▶ _EXERCISE OBJECTIVE_
Each of the records below must be reproduced verbatim.

Stored dataset items:
....
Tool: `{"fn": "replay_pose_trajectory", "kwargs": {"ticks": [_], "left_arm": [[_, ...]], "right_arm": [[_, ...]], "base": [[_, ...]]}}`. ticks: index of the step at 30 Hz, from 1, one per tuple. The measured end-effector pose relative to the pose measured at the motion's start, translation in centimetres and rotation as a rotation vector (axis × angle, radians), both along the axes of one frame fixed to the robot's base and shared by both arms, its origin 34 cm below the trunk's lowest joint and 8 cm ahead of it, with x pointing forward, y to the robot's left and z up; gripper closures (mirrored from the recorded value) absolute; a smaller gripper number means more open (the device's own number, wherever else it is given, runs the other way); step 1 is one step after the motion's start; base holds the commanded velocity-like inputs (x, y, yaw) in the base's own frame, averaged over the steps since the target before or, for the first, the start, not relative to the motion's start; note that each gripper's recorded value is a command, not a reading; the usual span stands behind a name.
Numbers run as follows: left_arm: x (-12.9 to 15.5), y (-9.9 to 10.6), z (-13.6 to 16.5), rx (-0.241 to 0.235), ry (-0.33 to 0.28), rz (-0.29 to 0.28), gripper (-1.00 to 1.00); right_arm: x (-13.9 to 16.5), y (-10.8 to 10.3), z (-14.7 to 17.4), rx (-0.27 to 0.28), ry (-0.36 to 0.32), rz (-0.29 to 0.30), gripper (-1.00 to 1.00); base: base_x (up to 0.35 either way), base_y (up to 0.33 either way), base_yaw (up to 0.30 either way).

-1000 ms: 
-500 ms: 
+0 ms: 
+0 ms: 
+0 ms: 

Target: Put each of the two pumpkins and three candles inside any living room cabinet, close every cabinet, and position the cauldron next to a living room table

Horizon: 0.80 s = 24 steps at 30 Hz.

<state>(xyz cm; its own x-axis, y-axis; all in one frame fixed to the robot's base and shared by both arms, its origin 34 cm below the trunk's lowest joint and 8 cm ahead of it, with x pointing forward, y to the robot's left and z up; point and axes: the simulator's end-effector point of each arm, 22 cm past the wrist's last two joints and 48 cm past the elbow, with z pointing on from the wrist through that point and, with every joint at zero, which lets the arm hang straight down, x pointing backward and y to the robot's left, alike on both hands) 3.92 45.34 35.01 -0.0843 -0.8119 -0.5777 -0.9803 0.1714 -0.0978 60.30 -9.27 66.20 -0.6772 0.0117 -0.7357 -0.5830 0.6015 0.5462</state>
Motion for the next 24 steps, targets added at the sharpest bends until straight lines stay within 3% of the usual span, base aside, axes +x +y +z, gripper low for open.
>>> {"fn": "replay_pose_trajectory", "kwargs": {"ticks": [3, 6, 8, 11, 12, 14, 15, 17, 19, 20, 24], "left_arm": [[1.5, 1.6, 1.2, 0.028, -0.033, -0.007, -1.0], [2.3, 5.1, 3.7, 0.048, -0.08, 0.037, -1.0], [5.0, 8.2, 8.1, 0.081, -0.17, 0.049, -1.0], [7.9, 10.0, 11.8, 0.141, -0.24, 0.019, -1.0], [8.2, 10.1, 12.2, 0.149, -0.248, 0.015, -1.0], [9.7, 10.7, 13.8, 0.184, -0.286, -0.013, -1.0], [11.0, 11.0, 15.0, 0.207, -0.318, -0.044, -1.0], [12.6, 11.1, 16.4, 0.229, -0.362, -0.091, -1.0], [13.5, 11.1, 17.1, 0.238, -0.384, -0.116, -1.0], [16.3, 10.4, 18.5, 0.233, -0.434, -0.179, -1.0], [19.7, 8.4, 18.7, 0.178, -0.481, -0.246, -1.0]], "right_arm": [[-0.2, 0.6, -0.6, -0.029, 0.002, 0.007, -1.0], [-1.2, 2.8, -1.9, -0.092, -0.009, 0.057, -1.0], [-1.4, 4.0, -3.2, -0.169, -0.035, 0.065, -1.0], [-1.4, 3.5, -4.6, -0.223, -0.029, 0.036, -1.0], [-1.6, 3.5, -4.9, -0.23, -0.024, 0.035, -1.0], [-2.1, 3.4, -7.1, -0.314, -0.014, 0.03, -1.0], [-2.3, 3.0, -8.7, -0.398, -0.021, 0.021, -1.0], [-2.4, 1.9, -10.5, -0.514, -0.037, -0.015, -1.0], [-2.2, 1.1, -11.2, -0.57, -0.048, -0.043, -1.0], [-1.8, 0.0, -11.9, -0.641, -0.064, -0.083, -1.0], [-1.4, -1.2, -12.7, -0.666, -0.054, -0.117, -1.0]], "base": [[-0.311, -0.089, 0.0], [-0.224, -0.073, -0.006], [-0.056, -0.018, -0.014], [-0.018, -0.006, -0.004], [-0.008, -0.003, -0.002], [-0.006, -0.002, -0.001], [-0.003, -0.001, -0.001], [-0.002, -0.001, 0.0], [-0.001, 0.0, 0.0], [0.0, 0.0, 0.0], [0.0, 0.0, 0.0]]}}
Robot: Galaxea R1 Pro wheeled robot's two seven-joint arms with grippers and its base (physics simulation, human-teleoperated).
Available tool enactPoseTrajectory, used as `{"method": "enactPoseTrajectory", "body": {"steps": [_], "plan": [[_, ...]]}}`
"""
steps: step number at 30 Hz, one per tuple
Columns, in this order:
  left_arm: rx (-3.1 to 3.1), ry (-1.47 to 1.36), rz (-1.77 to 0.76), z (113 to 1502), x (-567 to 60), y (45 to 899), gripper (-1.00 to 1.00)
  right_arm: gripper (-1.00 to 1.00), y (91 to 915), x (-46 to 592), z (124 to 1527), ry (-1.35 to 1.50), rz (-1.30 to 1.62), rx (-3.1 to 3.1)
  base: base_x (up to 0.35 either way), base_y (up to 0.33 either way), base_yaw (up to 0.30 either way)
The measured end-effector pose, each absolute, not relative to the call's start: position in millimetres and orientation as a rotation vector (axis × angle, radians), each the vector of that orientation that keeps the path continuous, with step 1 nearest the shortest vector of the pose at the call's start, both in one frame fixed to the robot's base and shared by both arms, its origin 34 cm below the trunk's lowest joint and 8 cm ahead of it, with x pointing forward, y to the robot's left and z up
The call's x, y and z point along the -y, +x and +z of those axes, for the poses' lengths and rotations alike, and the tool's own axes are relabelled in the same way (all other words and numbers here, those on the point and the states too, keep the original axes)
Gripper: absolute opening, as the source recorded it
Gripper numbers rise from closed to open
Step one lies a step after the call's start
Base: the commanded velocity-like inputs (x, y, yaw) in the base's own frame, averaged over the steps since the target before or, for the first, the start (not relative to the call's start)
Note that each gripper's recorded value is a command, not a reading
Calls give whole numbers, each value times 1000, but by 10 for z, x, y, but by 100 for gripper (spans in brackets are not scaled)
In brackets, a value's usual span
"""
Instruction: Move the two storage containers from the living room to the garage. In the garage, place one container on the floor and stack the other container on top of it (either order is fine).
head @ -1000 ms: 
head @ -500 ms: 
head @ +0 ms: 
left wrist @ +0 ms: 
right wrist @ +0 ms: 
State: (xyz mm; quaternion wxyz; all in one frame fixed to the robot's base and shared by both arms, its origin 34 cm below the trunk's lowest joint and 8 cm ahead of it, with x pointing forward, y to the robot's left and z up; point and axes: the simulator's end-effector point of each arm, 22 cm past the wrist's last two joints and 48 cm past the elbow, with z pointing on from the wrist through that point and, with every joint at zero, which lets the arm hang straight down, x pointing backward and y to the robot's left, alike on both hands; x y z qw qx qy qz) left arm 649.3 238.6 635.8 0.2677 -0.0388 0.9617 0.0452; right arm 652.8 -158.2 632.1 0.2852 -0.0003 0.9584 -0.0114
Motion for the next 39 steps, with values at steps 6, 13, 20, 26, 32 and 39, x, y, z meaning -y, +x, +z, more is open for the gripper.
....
▶ _EXERCISE RESPONSE_
Tool: `{"fn": "replay_pose_trajectory", "kwargs": {"ticks": [_], "left_arm": [[_, ...]], "right_arm": [[_, ...]], "base": [[_, ...]]}}`. ticks: index of the step at 30 Hz, from 1, one per tuple. The measured end-effector pose relative to the pose measured at the motion's start, translation in centimetres and rotation as a rotation vector (axis × angle, radians), both along the axes of one frame fixed to the robot's base and shared by both arms, its origin 34 cm below the trunk's lowest joint and 8 cm ahead of it, with x pointing forward, y to the robot's left and z up; gripper closures (mirrored from the recorded value) absolute; a smaller gripper number means more open (the device's own number, wherever else it is given, runs the other way); step 1 is one step after the motion's start; base holds the commanded velocity-like inputs (x, y, yaw) in the base's own frame, averaged over the steps since the target before or, for the first, the start, not relative to the motion's start; note that each gripper's recorded value is a command, not a reading; the usual span stands behind a name.
Numbers run as follows: left_arm: x (-12.9 to 15.5), y (-9.9 to 10.6), z (-13.6 to 16.5), rx (-0.241 to 0.235), ry (-0.33 to 0.28), rz (-0.29 to 0.28), gripper (-1.00 to 1.00); right_arm: x (-13.9 to 16.5), y (-10.8 to 10.3), z (-14.7 to 17.4), rx (-0.27 to 0.28), ry (-0.36 to 0.32), rz (-0.29 to 0.30), gripper (-1.00 to 1.00); base: base_x (up to 0.35 either way), base_y (up to 0.33 either way), base_yaw (up to 0.30 either way).

-1000 ms: 
-500 ms: 
+0 ms: 
+0 ms: 
+0 ms: 

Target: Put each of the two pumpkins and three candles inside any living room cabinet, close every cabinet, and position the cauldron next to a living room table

Horizon: 0.80 s = 24 steps at 30 Hz.

<state>(xyz cm; its own x-axis, y-axis; all in one frame fixed to the robot's base and shared by both arms, its origin 34 cm below the trunk's lowest joint and 8 cm ahead of it, with x pointing forward, y to the robot's left and z up; point and axes: the simulator's end-effector point of each arm, 22 cm past the wrist's last two joints and 48 cm past the elbow, with z pointing on from the wrist through that point and, with every joint at zero, which lets the arm hang straight down, x pointing backward and y to the robot's left, alike on both hands) 3.92 45.34 35.01 -0.0843 -0.8119 -0.5777 -0.9803 0.1714 -0.0978 60.30 -9.27 66.20 -0.6772 0.0117 -0.7357 -0.5830 0.6015 0.5462</state>
Motion for the next 24 steps, targets added at the sharpest bends until straight lines stay within 3% of the usual span, base aside, axes +x +y +z, gripper low for open.
>>> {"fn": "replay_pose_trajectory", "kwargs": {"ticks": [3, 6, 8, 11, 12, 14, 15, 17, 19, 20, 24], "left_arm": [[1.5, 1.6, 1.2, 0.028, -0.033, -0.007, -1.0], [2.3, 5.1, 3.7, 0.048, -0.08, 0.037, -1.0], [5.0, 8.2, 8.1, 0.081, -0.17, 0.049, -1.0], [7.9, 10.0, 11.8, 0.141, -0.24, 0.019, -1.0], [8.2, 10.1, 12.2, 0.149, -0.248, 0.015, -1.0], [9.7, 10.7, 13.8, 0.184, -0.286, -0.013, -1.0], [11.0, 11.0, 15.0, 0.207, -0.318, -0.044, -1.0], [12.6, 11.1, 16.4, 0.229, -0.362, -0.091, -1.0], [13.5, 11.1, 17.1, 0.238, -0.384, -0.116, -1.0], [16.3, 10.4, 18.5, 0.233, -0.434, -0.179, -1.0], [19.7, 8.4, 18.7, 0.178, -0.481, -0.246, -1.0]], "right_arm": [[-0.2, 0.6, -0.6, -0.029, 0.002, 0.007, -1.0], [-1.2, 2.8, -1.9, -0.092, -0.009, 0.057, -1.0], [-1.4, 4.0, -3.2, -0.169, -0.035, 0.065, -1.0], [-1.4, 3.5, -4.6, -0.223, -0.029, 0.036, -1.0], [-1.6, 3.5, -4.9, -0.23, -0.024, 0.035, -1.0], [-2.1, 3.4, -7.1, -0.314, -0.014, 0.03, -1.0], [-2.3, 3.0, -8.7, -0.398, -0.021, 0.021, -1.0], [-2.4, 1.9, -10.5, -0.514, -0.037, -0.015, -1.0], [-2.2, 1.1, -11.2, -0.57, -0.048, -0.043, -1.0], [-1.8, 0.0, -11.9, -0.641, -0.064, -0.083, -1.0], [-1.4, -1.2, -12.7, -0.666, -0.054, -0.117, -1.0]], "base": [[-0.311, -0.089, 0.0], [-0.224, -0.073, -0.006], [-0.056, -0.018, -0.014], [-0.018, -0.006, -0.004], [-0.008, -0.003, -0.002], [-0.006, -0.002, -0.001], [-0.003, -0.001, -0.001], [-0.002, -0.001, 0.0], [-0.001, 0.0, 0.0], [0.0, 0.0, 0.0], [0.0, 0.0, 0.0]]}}
Robot: Galaxea R1 Pro wheeled robot's two seven-joint arms with grippers and its base (physics simulation, human-teleoperated).
Available tool enactPoseTrajectory, used as `{"method": "enactPoseTrajectory", "body": {"steps": [_], "plan": [[_, ...]]}}`
"""
steps: step number at 30 Hz, one per tuple
Columns, in this order:
  left_arm: rx (-3.1 to 3.1), ry (-1.47 to 1.36), rz (-1.77 to 0.76), z (113 to 1502), x (-567 to 60), y (45 to 899), gripper (-1.00 to 1.00)
  right_arm: gripper (-1.00 to 1.00), y (91 to 915), x (-46 to 592), z (124 to 1527), ry (-1.35 to 1.50), rz (-1.30 to 1.62), rx (-3.1 to 3.1)
  base: base_x (up to 0.35 either way), base_y (up to 0.33 either way), base_yaw (up to 0.30 either way)
The measured end-effector pose, each absolute, not relative to the call's start: position in millimetres and orientation as a rotation vector (axis × angle, radians), each the vector of that orientation that keeps the path continuous, with step 1 nearest the shortest vector of the pose at the call's start, both in one frame fixed to the robot's base and shared by both arms, its origin 34 cm below the trunk's lowest joint and 8 cm ahead of it, with x pointing forward, y to the robot's left and z up
The call's x, y and z point along the -y, +x and +z of those axes, for the poses' lengths and rotations alike, and the tool's own axes are relabelled in the same way (all other words and numbers here, those on the point and the states too, keep the original axes)
Gripper: absolute opening, as the source recorded it
Gripper numbers rise from closed to open
Step one lies a step after the call's start
Base: the commanded velocity-like inputs (x, y, yaw) in the base's own frame, averaged over the steps since the target before or, for the first, the start (not relative to the call's start)
Note that each gripper's recorded value is a command, not a reading
Calls give whole numbers, each value times 1000, but by 10 for z, x, y, but by 100 for gripper (spans in brackets are not scaled)
In brackets, a value's usual span
"""
Instruction: Move the two storage containers from the living room to the garage. In the garage, place one container on the floor and stack the other container on top of it (either order is fine).
head @ -1000 ms: 
head @ -500 ms: 
head @ +0 ms: 
left wrist @ +0 ms: 
right wrist @ +0 ms: 
State: (xyz mm; quaternion wxyz; all in one frame fixed to the robot's base and shared by both arms, its origin 34 cm below the trunk's lowest joint and 8 cm ahead of it, with x pointing forward, y to the robot's left and z up; point and axes: the simulator's end-effector point of each arm, 22 cm past the wrist's last two joints and 48 cm past the elbow, with z pointing on from the wrist through that point and, with every joint at zero, which lets the arm hang straight down, x pointing backward and y to the robot's left, alike on both hands; x y z qw qx qy qz) left arm 649.3 238.6 635.8 0.2677 -0.0388 0.9617 0.0452; right arm 652.8 -158.2 632.1 0.2852 -0.0003 0.9584 -0.0114
Motion for the next 39 steps, with values at steps 6, 13, 20, 26, 32 and 39, x, y, z meaning -y, +x, +z, more is open for the gripper.

Further output is not needed for this exercise.